> [PROMPT]
Produce a copy of every line in the records that holds the string "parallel".

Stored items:
•••
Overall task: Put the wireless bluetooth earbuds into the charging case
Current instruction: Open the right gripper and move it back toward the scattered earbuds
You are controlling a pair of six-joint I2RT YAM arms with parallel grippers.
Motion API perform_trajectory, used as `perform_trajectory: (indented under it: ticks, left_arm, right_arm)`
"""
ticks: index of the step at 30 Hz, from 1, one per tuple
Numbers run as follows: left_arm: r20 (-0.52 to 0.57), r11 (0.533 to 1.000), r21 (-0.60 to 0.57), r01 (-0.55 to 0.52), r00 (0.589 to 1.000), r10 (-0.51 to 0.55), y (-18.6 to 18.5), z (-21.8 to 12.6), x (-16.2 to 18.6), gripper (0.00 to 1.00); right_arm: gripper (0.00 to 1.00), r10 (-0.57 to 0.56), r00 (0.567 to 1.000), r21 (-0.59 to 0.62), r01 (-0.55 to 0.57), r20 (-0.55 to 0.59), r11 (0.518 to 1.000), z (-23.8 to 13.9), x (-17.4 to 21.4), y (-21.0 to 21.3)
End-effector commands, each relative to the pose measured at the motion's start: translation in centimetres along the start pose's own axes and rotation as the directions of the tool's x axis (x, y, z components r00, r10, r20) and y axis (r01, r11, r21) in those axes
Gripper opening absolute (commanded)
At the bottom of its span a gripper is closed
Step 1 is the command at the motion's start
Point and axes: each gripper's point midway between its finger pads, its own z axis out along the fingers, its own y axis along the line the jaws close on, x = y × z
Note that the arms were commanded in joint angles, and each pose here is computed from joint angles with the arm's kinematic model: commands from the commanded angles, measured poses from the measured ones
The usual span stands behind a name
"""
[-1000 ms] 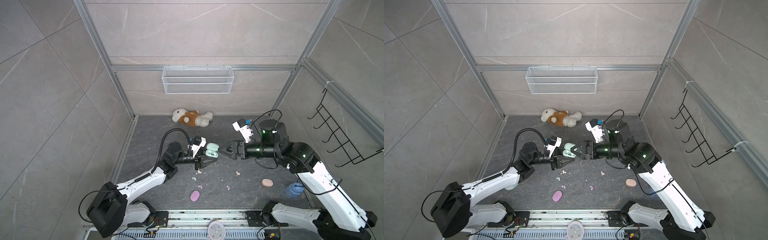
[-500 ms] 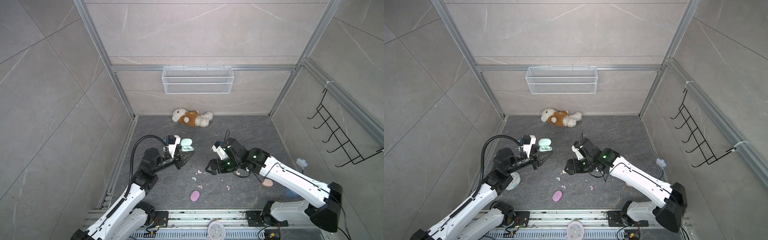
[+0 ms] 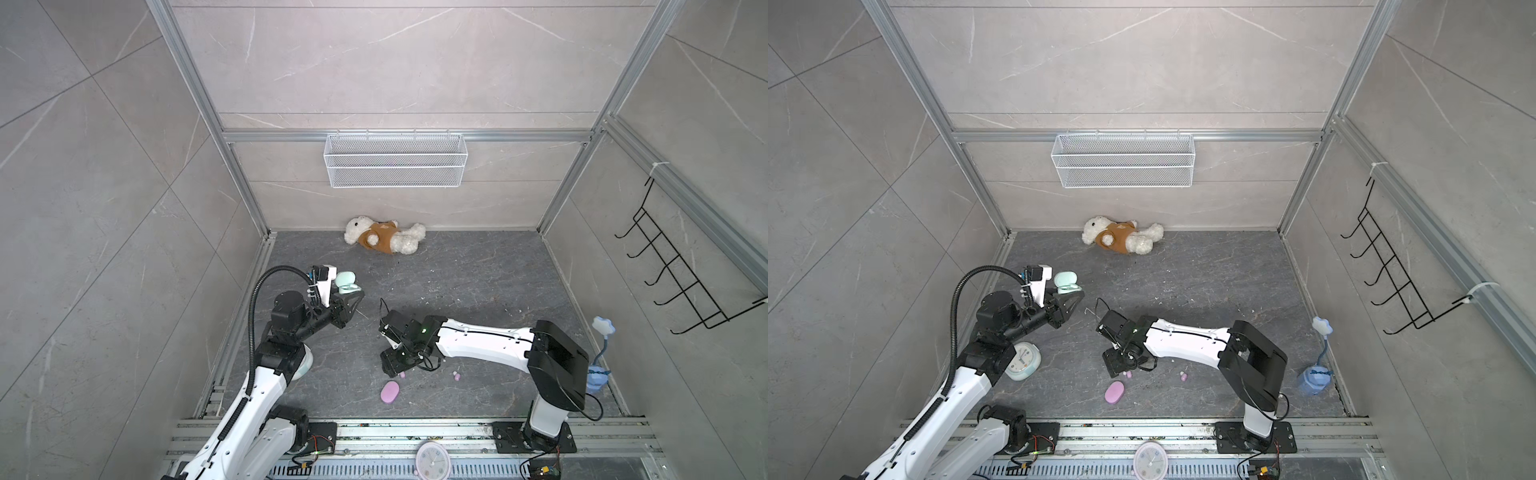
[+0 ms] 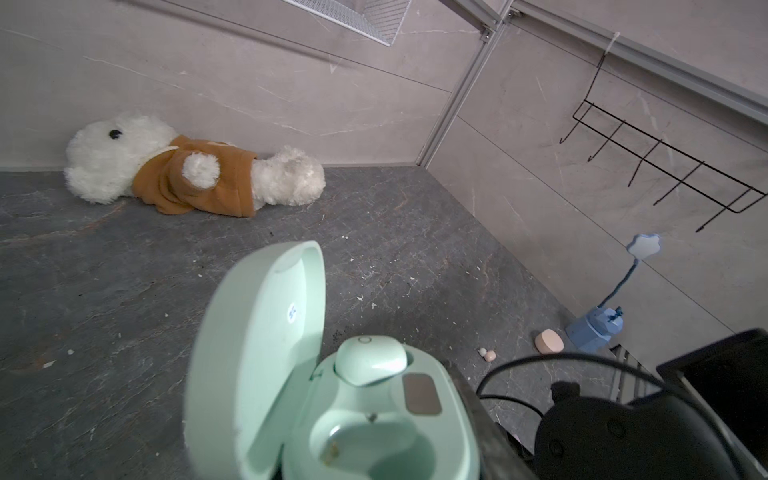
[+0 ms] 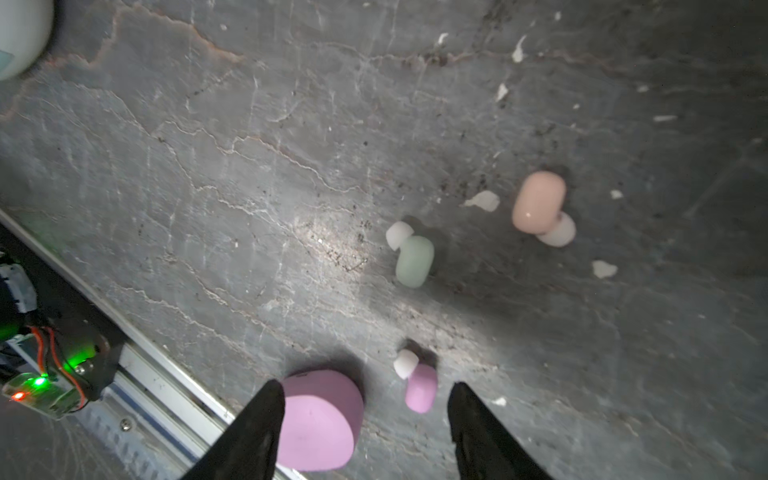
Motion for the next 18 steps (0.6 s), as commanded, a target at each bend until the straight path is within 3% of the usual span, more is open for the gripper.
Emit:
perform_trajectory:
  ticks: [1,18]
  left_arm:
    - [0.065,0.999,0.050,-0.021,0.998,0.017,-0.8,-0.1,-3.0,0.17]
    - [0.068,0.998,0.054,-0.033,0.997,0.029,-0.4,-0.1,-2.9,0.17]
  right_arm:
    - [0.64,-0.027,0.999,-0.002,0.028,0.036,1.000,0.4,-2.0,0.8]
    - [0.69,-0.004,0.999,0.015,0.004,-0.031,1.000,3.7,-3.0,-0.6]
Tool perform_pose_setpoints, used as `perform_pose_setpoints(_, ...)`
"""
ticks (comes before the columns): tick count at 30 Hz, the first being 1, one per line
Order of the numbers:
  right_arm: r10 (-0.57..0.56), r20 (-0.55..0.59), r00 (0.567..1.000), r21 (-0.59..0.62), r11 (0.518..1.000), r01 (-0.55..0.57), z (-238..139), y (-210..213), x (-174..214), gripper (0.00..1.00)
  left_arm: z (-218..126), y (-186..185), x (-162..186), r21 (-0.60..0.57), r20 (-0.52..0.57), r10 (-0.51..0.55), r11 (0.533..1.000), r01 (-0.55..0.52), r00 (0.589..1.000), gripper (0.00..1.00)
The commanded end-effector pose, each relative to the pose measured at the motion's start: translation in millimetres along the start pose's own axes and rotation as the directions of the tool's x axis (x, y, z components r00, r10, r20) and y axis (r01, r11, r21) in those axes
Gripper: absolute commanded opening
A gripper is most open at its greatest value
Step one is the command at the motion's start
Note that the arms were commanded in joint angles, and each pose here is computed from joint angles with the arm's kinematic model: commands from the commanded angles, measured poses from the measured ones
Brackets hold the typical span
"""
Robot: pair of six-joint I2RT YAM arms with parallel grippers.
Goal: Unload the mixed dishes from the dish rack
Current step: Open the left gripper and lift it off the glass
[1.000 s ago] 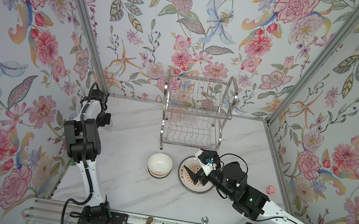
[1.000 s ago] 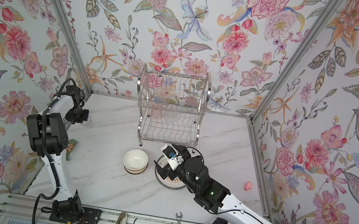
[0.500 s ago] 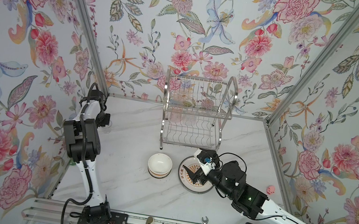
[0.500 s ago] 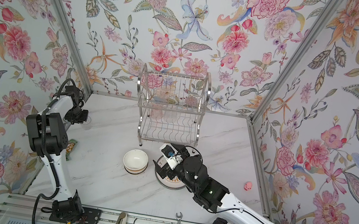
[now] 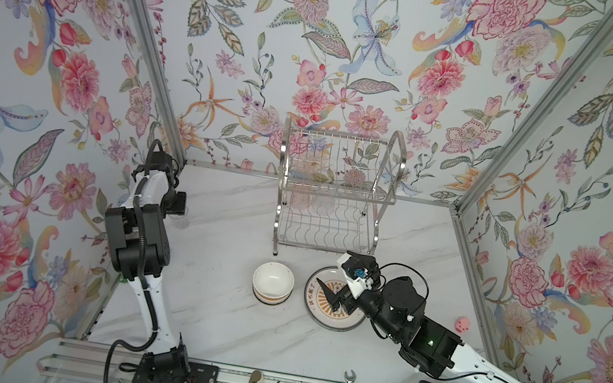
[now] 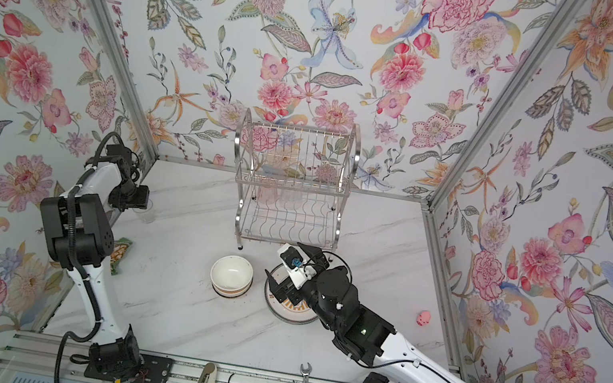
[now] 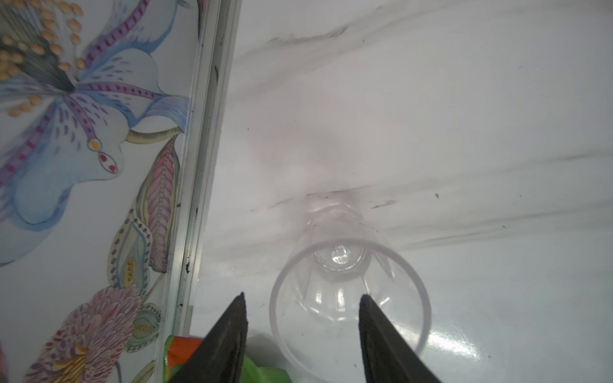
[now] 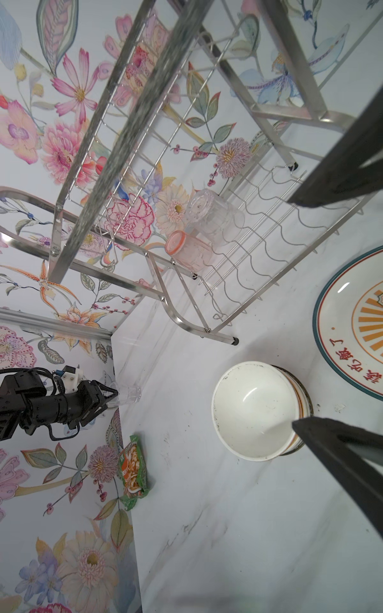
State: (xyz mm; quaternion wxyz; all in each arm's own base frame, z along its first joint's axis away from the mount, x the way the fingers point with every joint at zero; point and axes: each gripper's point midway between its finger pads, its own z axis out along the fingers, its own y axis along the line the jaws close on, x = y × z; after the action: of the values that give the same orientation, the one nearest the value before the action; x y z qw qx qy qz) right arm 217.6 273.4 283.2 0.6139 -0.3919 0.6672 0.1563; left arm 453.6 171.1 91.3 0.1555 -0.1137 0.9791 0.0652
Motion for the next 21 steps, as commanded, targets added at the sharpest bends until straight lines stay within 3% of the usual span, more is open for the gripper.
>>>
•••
> [SOLUTION]
You are controlling a pair of six-joint I2RT YAM arms with parallel grippers.
Robot: pair of six-joint I2RT YAM arms with parallel grippers.

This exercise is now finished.